HPLC-measured glutamate and glycine levels in the lumbar spinal cord. A, Glutamate and glycine levels in Normal (gray), Untrained ST rats (white) and Trained ST rats (black). Asterisks ** and * indicate significant difference from Normal at p < 0.01 and p < 0.05 levels, respectively. B, C, The correlation of glutamate (B) and glycine (C) levels in the lumbar spinal cord and locomotor score during training (see Table 1 for details) are shown. D, Correlation of glutamate (squares) and glycine (triangles) levels in the cortex and locomotor score during training. Pearson correlation coefficients are shown on each plot in B, C, and D. Asterisks ** indicate significant correlation at p < 0.01 level.

Figure 3.

Expression of VGLUT1 and GLYT2 in lumbar spinal cord. A, VGLUT1 (green) expression in the ventral horn of the lumbar spinal cord in a Trained rat. Motor neurons were labeled with HSP27 (red). B, C, VGLUT1 expression (green) around HSP27-labeled motor neurons is shown in a representative Untrained (B) and Trained (C) ST rat, respectively. D, GLYT2 (green) expression in the ventral horn of the lumbar spinal cord in a Trained rat. Motor neurons were labeled with HSP27 (red). E, F, GLYT2 expression (green) around HSP27-labeled motor neurons is shown in a representative Untrained (E) and Trained (F) ST rat respectively.

Figure 4.

Comparison of hindlimb treadmill stepping in Untrained and Trained ST rats. A, C, Horizontal ankle movements recorded by the robotic device and the corresponding ankle trajectory are shown for representative Untrained (A) and Trained (C) rats. Arrows in the horizontal ankle movement indicate forward movements detected by the robotic device. Black arrows indicate weight-bearing steps whereas white arrows indicate nonweight-bearing movements.
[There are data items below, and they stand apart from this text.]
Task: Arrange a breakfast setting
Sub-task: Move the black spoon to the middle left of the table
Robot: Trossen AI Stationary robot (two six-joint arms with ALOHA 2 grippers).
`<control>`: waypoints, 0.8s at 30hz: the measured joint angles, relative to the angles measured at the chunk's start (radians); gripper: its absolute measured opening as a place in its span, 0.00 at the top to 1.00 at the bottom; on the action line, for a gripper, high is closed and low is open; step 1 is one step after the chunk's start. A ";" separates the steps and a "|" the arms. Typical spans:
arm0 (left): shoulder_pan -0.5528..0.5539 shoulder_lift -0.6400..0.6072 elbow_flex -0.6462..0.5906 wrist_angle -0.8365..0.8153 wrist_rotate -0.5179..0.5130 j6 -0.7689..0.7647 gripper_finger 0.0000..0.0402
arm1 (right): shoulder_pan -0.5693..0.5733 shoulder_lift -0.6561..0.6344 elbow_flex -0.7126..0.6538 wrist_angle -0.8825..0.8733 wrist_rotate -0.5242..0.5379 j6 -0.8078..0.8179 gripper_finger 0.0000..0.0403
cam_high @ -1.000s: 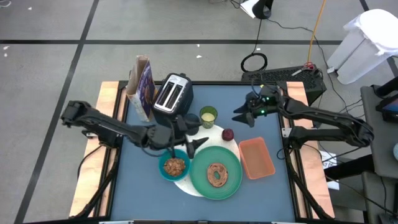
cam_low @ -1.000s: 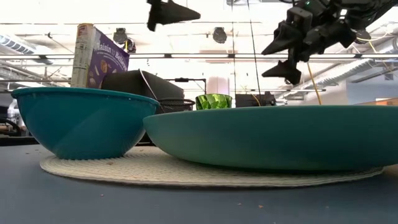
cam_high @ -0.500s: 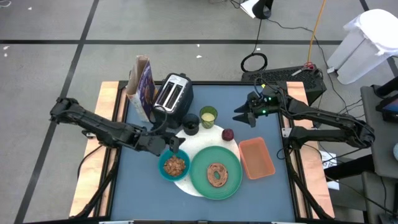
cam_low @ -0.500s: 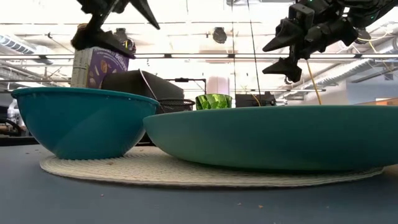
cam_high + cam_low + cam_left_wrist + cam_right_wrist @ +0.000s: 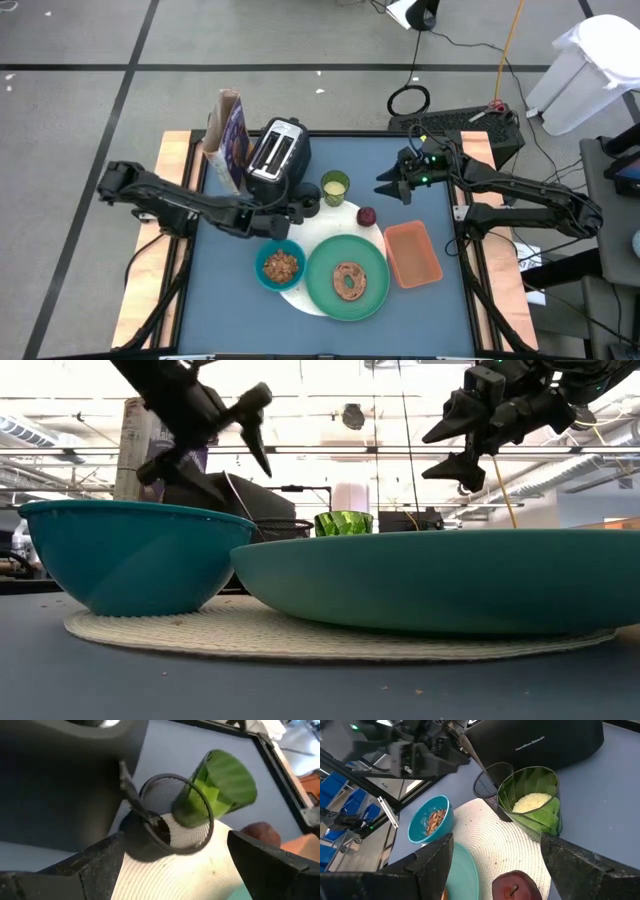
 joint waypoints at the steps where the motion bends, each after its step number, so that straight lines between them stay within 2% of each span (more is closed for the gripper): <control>1: 0.007 0.012 0.000 0.012 0.001 0.001 0.12 | 0.000 0.000 0.000 0.000 0.000 0.000 0.28; 8: 0.047 0.072 0.000 0.081 -0.002 0.002 0.12 | 0.000 0.000 0.000 0.000 0.000 -0.001 0.28; 24: 0.073 0.081 0.000 0.083 -0.039 0.000 0.12 | 0.000 0.000 0.000 0.000 0.000 -0.004 0.28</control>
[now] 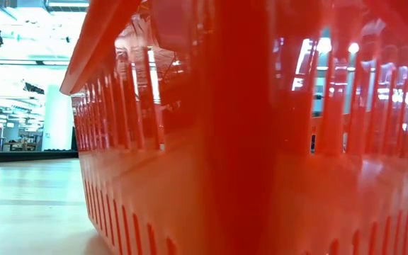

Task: Stack baskets on shelf by color
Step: Stack the orange bin on top of the orange bin on the shelf

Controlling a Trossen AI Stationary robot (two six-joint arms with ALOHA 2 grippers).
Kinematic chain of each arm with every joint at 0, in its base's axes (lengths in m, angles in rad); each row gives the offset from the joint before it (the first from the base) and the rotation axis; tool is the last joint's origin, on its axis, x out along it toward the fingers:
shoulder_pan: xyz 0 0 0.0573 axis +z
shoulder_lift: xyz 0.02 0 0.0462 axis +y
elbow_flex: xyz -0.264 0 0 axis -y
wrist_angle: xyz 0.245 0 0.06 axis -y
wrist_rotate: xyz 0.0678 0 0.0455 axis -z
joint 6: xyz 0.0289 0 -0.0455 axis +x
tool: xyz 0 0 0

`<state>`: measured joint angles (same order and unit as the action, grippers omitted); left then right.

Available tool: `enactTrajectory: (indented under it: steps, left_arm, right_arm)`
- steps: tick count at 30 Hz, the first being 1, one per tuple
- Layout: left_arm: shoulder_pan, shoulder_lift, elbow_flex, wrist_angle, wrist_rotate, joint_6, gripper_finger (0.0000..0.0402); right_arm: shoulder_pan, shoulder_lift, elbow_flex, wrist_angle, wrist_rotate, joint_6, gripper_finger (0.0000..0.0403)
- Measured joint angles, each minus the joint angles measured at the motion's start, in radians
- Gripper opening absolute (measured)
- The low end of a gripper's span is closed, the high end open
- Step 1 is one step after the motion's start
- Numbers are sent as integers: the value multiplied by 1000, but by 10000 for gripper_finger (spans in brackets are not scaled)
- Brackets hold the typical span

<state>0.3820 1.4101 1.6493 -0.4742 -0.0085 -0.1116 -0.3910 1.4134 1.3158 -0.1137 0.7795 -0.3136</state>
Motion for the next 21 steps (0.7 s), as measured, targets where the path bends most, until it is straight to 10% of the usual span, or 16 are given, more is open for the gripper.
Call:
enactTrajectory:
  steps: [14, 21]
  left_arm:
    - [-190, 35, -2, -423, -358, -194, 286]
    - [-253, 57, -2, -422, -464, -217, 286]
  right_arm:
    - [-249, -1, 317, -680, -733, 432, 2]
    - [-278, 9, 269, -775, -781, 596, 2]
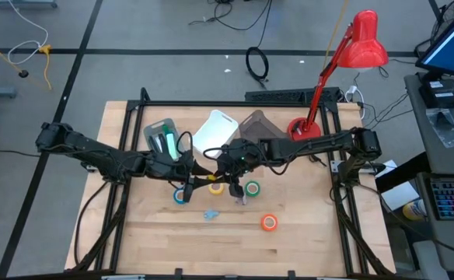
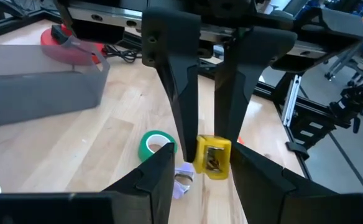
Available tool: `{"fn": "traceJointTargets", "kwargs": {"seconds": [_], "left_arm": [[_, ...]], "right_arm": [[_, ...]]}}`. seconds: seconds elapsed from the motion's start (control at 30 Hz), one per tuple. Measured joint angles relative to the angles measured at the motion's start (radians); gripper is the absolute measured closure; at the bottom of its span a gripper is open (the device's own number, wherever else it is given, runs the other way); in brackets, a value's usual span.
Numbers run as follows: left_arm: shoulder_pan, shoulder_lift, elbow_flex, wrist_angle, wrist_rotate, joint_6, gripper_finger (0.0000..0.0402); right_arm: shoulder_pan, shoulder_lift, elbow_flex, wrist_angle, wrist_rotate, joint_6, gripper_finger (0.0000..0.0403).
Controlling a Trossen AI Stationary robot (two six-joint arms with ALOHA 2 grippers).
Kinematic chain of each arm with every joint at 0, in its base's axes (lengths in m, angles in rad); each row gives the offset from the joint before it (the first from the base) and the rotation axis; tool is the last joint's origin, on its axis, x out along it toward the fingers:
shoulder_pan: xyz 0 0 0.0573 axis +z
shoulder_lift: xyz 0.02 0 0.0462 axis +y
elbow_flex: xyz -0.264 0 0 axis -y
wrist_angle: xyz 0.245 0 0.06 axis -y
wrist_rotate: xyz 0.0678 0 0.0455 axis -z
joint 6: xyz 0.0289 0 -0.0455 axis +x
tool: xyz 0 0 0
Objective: Pick and place Stapler, Stapler remover, tape
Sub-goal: Put the small yellow stapler into the gray bin
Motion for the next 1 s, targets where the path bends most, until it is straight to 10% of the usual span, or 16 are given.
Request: {"fn": "traceJointTargets", "kwargs": {"seconds": [0.37, 1.0], "left_arm": [[0.014, 0.000, 0.000, -0.010, 0.016, 0.005, 0.0352], [0.061, 0.000, 0.000, -0.024, 0.049, -0.006, 0.0351]], "right_arm": [[-0.002, 0.000, 0.000, -0.008, -0.001, 0.004, 0.0344], [-0.020, 0.000, 0.000, -0.046, -0.003, 0.020, 0.0279]]}}
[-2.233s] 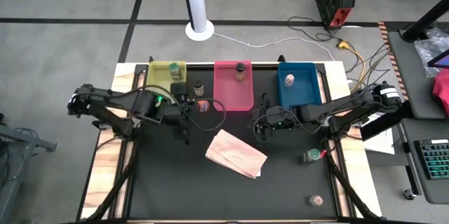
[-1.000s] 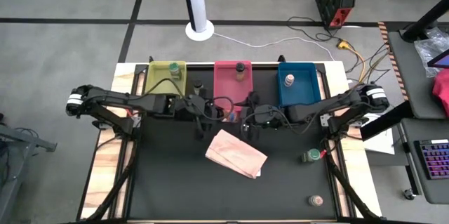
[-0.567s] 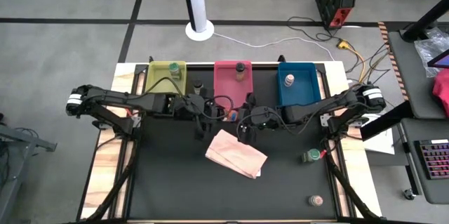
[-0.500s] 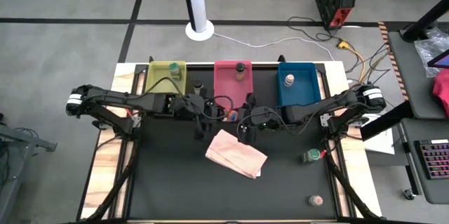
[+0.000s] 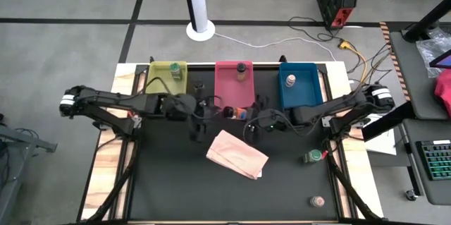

The vertical and horizontal calibration bars in the ankle trajectory are both 20 mm. The data were collected during 30 s of testing at 95% weight support at Week 4. B, D, The percentage of steps that were weight bearing (WB) during testing at Week 0 (B) and Week 4 (D) is shown for Untrained (white) and Trained (black) rats. The data are from tests at 95%, 85%, and 75% weight support levels. The data shown are averages (n = 11 for each group). Asterisks (*) indicates significant difference between Trained and Untrained (p < 0.05). The numbers 75 and 85 on the 95% bar indicate significant difference between 95% and the 75% and 85% body weight support levels, respectively (p < 0.05).

Figure 5.

Average ankle trajectories during hindlimb treadmill stepping in Normal and ST rats. A, B, The average trajectory of the ankle for the Untrained (thin line) and Trained (thick line) ST rats is shown for Week 0 (A) and Week 4 (B), respectively. Normal ankle trajectory is also shown (dashed line). The average trajectory for each group was calculated from 11 Untrained, 11 Trained, and 9 Normal rats (during 30 s of stepping at 85% weight support for each rat). Bar plots comparing kinematic characteristics between Untrained (UT, white) and Trained (T, black) are shown. Averages are shown (n = 11 Untrained; n = 11 Trained) and are expressed as a percentage of Normal values (100%). Area, Length, and Height of step cycle trajectory are shown. Lt-Rt is a measure of the alternating movements between the left (Lt) and right (Rt) hindlimbs. CP is cycle period. The asterisks ** and * indicate significant difference from Normal at the p < 0.01 and p < 0.05 levels, respectively. Significant differences between Untrained and Trained groups are indicated by the lines and asterisks (*) above the bars (p < 0.05).